- Prompt -
Exactly the lines starting at the line containing "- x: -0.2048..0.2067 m" and ending at the line containing "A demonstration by" are to be written out from the listing below, both included.

- Data to examine -
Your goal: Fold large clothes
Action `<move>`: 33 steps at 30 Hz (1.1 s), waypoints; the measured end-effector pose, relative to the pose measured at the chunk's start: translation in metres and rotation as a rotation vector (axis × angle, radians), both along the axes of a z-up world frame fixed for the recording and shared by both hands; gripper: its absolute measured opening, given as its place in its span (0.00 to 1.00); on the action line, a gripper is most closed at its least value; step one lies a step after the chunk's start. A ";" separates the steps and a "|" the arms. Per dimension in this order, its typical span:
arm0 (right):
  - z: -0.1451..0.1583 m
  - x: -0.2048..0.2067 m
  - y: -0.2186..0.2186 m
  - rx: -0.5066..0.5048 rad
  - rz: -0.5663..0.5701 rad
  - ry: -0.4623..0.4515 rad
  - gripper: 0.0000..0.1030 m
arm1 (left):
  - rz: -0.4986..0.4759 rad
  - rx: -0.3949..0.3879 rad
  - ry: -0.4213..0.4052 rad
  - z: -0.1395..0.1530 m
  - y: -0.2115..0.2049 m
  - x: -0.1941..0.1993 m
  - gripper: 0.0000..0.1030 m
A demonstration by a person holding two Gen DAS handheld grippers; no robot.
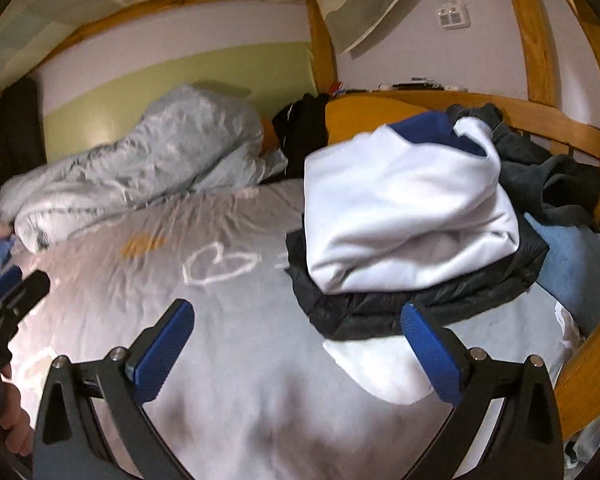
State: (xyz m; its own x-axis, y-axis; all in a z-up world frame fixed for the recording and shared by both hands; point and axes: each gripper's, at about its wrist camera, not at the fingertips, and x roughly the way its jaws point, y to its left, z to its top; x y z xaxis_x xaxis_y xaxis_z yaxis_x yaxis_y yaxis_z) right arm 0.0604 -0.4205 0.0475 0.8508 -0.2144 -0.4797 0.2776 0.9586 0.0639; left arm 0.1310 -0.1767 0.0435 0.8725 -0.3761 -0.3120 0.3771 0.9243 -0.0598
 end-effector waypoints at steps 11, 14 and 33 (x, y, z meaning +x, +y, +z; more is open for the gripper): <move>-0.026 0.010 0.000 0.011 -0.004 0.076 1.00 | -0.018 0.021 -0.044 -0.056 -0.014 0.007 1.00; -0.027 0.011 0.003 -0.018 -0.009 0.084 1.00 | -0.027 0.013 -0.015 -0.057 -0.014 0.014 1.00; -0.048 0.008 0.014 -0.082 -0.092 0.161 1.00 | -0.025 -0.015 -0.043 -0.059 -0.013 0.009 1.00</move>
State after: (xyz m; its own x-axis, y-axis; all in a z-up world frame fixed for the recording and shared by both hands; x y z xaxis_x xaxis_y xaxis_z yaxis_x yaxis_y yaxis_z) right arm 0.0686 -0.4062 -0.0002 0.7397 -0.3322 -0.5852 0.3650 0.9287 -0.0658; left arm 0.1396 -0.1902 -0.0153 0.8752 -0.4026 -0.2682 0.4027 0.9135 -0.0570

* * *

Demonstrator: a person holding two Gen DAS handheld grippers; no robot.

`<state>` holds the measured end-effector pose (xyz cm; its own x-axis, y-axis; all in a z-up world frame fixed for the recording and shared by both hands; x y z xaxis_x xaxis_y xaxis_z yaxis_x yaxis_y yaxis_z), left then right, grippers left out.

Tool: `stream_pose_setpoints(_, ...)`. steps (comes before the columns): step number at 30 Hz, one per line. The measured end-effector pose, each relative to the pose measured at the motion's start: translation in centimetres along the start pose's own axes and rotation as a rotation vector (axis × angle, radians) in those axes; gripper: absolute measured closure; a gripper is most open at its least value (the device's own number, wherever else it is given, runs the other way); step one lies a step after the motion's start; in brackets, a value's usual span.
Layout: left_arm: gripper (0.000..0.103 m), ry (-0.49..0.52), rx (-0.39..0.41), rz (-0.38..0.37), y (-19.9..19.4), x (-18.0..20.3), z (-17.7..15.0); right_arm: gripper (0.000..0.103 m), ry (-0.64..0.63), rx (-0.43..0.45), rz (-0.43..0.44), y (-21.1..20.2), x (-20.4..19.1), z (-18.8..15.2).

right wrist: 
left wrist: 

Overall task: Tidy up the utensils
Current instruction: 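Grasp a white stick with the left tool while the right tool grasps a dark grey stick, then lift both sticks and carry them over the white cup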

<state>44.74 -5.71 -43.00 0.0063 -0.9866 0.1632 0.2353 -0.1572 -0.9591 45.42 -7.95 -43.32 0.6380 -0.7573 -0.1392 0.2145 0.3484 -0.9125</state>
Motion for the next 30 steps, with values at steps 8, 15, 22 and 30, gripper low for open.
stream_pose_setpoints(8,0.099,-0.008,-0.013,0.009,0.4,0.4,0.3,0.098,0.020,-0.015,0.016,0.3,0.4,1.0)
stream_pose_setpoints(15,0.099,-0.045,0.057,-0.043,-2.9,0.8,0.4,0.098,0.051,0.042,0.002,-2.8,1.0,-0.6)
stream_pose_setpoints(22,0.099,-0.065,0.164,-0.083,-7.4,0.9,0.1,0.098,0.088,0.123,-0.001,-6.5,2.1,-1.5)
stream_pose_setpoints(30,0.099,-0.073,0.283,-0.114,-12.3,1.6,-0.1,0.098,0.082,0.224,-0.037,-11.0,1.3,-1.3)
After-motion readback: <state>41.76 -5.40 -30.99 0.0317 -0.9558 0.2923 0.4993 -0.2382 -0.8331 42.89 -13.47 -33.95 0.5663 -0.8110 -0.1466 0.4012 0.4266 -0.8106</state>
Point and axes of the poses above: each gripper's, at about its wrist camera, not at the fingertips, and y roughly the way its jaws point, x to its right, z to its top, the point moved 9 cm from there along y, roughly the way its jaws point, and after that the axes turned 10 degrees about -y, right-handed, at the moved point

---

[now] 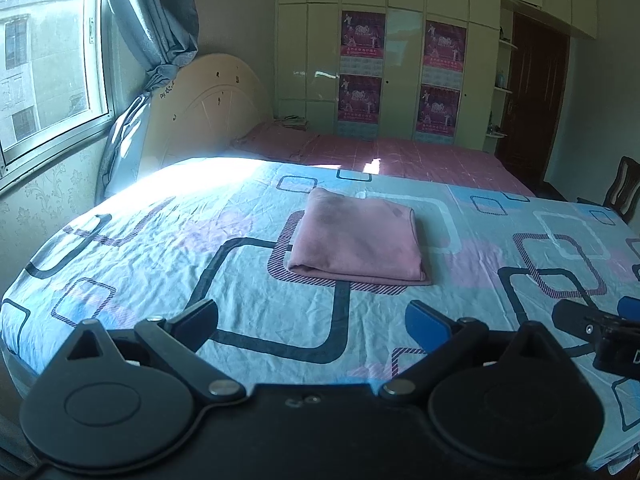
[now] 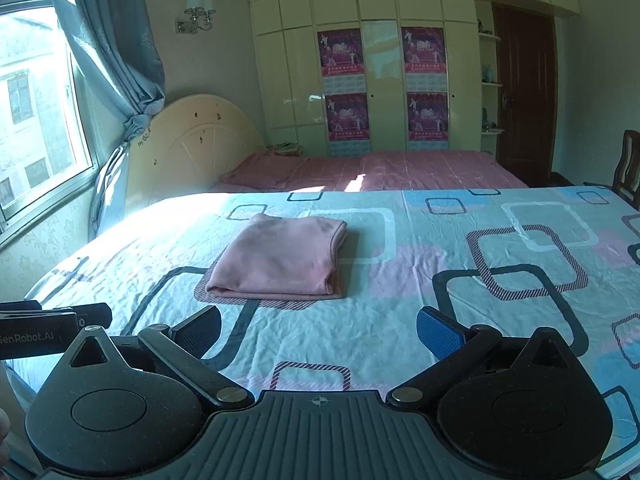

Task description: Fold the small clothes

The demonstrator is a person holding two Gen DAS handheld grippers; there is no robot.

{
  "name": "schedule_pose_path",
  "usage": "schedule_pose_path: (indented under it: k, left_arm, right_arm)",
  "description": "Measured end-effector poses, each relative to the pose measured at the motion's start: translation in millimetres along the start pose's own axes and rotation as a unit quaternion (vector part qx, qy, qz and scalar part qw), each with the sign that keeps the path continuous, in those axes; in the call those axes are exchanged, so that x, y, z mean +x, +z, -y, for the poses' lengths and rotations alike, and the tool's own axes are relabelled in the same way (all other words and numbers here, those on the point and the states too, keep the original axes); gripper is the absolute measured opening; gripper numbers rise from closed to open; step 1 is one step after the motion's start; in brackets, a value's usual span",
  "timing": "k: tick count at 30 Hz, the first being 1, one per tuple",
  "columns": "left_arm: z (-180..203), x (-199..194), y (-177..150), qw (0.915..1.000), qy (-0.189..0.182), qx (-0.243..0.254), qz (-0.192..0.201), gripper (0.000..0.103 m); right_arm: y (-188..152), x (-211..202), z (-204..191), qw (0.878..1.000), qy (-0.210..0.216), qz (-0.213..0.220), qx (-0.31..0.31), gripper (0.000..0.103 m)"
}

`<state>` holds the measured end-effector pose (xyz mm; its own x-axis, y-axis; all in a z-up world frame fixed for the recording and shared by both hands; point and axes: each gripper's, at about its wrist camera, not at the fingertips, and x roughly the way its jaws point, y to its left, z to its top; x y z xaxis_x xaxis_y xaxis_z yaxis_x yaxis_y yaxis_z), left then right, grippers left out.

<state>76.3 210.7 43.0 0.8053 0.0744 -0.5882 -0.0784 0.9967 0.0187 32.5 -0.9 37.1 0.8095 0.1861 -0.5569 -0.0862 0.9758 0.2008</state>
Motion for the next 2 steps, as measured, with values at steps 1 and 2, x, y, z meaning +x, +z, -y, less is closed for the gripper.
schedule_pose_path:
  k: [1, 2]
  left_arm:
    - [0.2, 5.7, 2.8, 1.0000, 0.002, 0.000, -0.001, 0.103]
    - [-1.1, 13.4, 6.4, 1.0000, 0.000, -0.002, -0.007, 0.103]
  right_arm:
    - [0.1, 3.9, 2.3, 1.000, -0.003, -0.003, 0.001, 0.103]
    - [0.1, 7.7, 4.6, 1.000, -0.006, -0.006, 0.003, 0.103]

- Task result -
  - x: -0.2048..0.2067 m
  - y: -0.2186..0.2186 m
  - rx: -0.5066..0.5048 rad
  - rz: -0.5663..0.5701 rad
  - ry: -0.4623..0.4515 rad
  - gripper: 0.0000..0.1030 m
arm1 (left):
  - rz: -0.4986..0.4759 rad
  - rx: -0.3949..0.3879 rad
  - ry: -0.4213..0.4052 rad
  - z: -0.1395..0.1530 m
  - y: -0.2115..0.2049 m
  - x: -0.1941..0.1993 m
  - gripper: 0.0000..0.1030 m
A demonstration by a person holding two Gen DAS handheld grippers; no robot.

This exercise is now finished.